Goal of the exercise
In the material below, please retype the lines from the very first through the one with "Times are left", exactly and without pictures.

====== Extracted material ======

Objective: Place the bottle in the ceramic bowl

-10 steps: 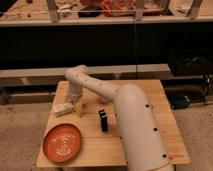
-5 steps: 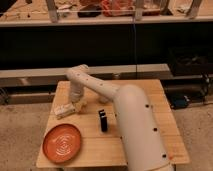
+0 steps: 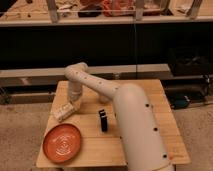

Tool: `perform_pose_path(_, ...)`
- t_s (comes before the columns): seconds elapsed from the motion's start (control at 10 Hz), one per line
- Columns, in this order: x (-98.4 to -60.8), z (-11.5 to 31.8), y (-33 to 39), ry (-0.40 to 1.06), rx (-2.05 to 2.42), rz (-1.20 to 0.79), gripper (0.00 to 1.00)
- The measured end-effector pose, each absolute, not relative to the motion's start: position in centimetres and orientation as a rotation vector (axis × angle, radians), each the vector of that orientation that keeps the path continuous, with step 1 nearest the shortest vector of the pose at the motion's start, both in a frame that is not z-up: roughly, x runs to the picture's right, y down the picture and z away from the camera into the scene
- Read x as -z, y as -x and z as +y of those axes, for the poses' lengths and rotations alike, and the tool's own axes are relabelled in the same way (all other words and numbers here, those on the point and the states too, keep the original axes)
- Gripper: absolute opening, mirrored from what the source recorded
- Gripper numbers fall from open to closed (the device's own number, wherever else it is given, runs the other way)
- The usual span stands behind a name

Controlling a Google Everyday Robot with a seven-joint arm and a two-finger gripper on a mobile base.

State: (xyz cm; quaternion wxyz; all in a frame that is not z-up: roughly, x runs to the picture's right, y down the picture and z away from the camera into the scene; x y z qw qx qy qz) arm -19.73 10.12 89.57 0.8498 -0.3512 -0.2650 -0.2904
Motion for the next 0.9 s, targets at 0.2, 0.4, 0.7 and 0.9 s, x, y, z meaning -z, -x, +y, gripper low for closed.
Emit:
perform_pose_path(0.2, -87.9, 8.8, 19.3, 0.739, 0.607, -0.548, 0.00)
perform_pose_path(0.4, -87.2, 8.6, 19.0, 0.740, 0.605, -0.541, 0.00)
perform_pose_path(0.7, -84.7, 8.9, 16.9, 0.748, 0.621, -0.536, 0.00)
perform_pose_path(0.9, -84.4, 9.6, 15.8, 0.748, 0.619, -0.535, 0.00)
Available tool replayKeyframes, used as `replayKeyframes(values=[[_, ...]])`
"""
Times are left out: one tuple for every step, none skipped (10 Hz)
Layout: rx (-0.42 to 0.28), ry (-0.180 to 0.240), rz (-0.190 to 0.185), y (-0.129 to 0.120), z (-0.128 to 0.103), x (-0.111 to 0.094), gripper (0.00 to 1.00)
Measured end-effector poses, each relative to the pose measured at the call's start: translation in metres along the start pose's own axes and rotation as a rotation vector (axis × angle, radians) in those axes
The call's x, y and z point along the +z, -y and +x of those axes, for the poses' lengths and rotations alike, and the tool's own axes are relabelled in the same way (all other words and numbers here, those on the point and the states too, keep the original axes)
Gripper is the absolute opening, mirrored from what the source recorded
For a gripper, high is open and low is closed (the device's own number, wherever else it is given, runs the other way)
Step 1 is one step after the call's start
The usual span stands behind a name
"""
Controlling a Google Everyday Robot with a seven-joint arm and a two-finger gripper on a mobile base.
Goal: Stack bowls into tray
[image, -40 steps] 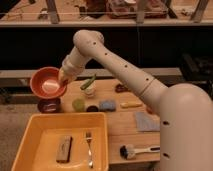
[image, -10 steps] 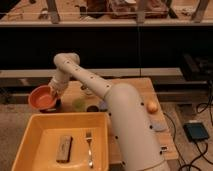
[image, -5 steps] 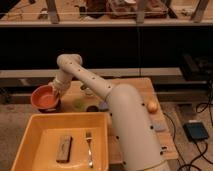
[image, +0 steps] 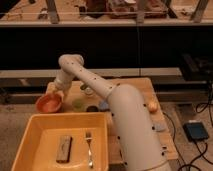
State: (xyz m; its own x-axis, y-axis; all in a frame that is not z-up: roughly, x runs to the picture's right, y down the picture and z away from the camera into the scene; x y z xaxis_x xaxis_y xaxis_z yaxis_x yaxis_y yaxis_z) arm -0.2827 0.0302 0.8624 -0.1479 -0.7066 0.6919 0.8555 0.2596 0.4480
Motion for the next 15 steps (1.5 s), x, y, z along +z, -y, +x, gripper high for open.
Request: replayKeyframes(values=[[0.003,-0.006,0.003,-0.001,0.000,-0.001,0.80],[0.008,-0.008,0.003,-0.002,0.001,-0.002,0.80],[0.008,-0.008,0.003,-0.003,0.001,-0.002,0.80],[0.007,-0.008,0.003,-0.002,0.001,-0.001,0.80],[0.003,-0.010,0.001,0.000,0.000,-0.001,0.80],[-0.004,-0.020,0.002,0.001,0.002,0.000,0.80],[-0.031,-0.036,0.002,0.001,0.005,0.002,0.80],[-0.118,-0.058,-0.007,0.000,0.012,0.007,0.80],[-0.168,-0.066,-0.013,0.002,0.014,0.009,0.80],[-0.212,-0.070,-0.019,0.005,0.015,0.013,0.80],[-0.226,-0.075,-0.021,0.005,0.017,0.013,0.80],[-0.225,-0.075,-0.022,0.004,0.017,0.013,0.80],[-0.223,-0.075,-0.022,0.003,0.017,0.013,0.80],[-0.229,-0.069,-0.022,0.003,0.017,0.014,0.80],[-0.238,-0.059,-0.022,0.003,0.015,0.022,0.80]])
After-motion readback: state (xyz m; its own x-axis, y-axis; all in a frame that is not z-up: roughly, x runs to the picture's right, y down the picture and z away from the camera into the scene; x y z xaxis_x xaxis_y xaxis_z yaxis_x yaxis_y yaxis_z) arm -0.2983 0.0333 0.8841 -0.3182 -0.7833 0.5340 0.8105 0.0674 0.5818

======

Response to this exercise
Objective: Place the bottle in the ceramic bowl

-10 steps: 
-5 steps: 
+0 steps: 

Tool: `perform_pose_path(_, ...)`
- t_s (comes before the columns): seconds elapsed from the motion's start (control at 10 Hz), one per line
- Columns, in this order: x (-98.4 to -60.8), z (-11.5 to 31.8), y (-33 to 39), ry (-0.40 to 1.06), rx (-2.05 to 2.42), rz (-1.20 to 0.79), gripper (0.00 to 1.00)
- The measured end-effector pose, each absolute, not relative to the motion's start: position in centimetres and orientation as a rotation vector (axis × angle, radians), each the vector of that orientation that keeps the path continuous, with step 1 nearest the shortest vector of the pose at the motion's start, both in a frame that is not z-up: roughly, x runs to the picture's right, y down the picture and z away from the camera into the scene
- Read x as -z, y as -x and z as +y of those axes, for the poses' lengths and rotations alike, and the tool's own axes are relabelled in the same way (all other words and numbers here, those on the point and the states too, keep the original axes)
- Gripper: absolute opening, mirrored from what the source recorded
- Gripper numbers fall from open to closed (the device's own number, wherever else it is given, runs the other way)
- The usual span stands behind a name

Controlling a Google Everyday Robot with a seven-joint arm and a two-finger gripper on a mobile base.

State: (xyz cm; quaternion wxyz; all in a frame that is not z-up: roughly, x runs to the picture's right, y down the picture and z away from the camera into the scene; x y z qw qx qy qz) arm -19.73 10.12 89.57 0.8498 -0.3512 -0.2650 -0.2904
Motion for the next 0.9 s, targets at 0.2, 0.4, 0.7 and 0.9 s, x, y, z meaning -z, -x, +y, gripper low for closed.
Emit:
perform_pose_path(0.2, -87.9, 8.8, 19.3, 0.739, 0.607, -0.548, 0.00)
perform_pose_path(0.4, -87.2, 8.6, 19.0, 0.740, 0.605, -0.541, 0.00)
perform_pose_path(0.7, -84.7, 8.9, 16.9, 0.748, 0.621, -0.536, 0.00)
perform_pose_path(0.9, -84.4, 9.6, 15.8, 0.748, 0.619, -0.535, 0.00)
Available tool replayKeyframes, used as `replayKeyframes(values=[[_, ...]])`
"""
Times are left out: one tuple for every step, none skipped (10 Hz)

Here the answer is complete.